From the Intel 4004 processor to the latest 12th-gen and Evo CPUs, we explore the evolution of Intel - the world's largest chip-maker.

 

The Evolution Of Intel Processors

 

As consumer demand and requirements change over time, processor manufacturers - like most manufacturers - need to keep one step ahead of the curve. Not only do they need to anticipate what customers are going to need next, but they also need to stay ahead of a constantly changing landscape of competitor technology and innovation. Intel have constantly strived to be the best in all respects, but the journey was never easy. With the ever-present shadow of AMD looming, the pressure has always been on to produce components that matched the needs of the PC market.

How Intel Began

Before PCs were thought of as gaming machines, they were the heart and soul of small and large companies around the world. When Intel was founded by Gordon Moore (commonly known for Moore's law) and Robert Noyce, and with executive leadership and vision from Andrew Grove, the primary business opportunity lie in large corporations. As a new manufacturer, Intel had to find their own way to stand out in a world dominated by - funnily enough - their former employer.

Moore and Noyce were former employees of Fairchild Semiconductors, and founded Intel (an amalgamation of integrated and electronics) initially with real strength in the production of logic circuits using semiconductor devices. The fastest route to market for Intel, it would transpire, would be in memory. The newly formed company quickly set their sights on dominating the semiconductor memory market, which had been predicted to replace the current de-facto magnetic-core memory. The first product from Intel in April of 1969, the 3101 Schottky TTL bipolar 64-bit Static Random-Access Memory (SRAM), immediately thumbed its nose at Fairchild's Schottky diode implementations, being almost twice as fast at access times of 60ns. The 3101 would be used in Xerox machines and by the US Air Force in their 'D' machine.
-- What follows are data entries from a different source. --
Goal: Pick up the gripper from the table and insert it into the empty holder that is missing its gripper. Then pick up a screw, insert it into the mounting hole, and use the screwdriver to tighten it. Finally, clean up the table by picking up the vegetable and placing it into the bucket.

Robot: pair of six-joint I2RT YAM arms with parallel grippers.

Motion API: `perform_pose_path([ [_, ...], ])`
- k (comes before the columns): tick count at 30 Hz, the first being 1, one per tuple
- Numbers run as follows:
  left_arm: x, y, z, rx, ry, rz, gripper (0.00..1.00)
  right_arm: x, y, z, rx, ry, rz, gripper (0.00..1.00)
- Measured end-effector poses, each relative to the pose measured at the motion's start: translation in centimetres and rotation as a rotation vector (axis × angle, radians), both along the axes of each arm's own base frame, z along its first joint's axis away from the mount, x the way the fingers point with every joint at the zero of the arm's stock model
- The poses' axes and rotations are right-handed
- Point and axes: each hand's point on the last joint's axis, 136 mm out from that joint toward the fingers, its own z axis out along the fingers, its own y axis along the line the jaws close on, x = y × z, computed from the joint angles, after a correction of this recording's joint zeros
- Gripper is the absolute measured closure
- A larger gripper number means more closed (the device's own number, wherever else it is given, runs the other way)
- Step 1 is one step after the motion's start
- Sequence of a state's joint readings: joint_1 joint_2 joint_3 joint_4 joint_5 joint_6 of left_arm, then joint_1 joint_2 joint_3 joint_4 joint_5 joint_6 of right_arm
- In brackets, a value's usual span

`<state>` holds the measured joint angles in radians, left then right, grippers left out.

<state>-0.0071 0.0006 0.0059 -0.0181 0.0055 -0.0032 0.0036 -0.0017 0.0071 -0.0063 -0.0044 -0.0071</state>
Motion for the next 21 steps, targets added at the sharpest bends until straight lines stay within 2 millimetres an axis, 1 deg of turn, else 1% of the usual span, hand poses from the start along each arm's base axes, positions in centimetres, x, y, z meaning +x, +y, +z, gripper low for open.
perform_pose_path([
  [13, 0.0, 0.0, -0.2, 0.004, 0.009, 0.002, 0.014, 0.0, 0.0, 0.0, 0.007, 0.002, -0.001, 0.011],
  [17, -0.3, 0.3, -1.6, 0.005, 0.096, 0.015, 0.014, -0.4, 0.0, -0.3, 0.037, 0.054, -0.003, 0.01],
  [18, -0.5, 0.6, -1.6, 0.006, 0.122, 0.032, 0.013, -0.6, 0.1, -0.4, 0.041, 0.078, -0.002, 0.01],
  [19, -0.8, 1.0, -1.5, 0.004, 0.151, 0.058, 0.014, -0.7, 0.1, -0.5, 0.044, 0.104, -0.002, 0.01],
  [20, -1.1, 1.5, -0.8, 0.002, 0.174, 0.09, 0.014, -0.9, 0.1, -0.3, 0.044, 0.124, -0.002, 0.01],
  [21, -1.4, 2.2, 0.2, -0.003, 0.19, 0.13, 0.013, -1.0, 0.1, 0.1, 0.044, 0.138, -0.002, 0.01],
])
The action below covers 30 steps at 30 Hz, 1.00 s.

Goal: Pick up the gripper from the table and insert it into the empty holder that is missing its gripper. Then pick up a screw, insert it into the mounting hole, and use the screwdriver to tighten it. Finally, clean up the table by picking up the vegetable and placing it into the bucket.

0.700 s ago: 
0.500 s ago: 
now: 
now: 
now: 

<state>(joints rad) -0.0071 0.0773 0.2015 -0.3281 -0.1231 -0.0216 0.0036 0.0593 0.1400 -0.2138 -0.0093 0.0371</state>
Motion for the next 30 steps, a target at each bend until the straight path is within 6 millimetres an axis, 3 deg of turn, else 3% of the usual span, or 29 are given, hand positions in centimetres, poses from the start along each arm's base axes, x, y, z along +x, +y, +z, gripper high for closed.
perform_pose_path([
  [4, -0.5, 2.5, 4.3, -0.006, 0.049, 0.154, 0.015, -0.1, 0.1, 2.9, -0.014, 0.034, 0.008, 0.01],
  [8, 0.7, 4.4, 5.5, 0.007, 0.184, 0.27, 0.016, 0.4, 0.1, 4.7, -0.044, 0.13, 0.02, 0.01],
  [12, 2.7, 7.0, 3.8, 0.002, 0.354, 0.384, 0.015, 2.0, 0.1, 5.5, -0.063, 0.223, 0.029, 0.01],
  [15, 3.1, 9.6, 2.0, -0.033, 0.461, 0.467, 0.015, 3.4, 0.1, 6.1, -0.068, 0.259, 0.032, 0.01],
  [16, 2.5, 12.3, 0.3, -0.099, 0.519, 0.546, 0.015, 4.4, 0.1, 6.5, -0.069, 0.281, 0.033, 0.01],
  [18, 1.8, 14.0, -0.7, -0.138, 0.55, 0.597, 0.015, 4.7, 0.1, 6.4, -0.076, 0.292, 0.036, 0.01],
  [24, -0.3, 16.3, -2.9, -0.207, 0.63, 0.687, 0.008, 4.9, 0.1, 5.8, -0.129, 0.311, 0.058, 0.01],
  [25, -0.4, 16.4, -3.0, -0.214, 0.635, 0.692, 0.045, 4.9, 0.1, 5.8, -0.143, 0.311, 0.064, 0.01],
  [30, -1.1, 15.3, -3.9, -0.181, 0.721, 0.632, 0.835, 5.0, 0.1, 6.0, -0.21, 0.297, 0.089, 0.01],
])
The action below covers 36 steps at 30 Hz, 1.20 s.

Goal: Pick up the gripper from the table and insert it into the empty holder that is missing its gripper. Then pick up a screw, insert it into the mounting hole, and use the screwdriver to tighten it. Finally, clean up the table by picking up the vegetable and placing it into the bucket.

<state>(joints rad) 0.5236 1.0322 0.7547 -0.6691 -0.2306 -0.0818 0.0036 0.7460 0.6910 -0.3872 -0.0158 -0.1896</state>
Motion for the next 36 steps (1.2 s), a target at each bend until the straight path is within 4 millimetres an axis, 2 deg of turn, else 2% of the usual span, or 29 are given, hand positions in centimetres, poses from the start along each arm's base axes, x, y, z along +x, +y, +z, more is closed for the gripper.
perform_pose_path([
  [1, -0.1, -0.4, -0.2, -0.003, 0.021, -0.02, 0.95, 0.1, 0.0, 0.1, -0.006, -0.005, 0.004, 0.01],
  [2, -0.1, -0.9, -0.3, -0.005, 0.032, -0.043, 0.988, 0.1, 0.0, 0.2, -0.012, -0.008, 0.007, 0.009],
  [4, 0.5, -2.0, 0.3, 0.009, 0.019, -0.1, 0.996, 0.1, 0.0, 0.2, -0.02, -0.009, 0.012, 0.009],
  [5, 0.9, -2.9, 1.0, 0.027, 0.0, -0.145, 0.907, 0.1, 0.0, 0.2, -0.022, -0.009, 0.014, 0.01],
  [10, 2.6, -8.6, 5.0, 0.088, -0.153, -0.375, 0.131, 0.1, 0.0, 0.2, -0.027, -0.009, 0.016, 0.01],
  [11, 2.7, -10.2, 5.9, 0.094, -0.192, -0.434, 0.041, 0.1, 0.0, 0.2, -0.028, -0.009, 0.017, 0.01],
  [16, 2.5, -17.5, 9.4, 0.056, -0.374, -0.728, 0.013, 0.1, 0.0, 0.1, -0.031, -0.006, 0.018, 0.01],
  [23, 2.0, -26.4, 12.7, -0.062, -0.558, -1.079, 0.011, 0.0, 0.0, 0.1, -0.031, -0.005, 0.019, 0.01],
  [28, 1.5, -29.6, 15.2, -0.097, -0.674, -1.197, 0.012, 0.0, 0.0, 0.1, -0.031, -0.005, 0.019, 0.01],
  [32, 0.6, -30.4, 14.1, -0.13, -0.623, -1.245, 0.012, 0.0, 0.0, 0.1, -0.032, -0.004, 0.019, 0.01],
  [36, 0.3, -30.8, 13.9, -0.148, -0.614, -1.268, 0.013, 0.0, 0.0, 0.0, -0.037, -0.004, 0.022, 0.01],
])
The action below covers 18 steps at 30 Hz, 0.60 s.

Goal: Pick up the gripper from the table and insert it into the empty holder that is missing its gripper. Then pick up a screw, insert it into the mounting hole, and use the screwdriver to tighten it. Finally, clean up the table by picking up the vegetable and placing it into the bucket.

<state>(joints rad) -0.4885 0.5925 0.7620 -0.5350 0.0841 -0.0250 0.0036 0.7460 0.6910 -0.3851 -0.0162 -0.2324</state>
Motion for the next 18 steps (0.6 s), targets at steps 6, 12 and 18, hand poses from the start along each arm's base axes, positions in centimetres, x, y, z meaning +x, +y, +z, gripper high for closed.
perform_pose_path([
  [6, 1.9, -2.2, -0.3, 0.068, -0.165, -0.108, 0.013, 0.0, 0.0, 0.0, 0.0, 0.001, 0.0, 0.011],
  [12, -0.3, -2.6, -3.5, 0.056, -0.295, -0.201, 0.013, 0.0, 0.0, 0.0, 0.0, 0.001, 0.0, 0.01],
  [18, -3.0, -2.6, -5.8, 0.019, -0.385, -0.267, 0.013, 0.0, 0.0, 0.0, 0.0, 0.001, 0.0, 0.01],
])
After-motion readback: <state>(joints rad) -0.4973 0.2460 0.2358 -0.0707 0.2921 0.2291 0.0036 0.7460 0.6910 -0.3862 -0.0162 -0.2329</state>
The 3101 was a huge part of Intel's evolution as a chip maker, and would later be lauded as part of the process of creating the x86. By stacking the 3101 in the Datapoint 2200 - a mass-produced personal computer - Intel had made this early PC the grandfather of the x86.

 

Intel 3101

Intel 3101 - Source: CPUShack

 

Intel's Early Success

In the same year - 1969, Intel developed the 1101 - 256-bit SRAM chip - and the 3301 Schottky bipolar 1024-bit Read-Only Memory (ROM). A year later, in 1970, Intel also created the 1103 to address concerns of how expensive it was to use the 1101, and how slow it was for larger computers. The 1103 was Intel's greatest early achievement, and was the best selling semiconductor memory chip in the world by 1972.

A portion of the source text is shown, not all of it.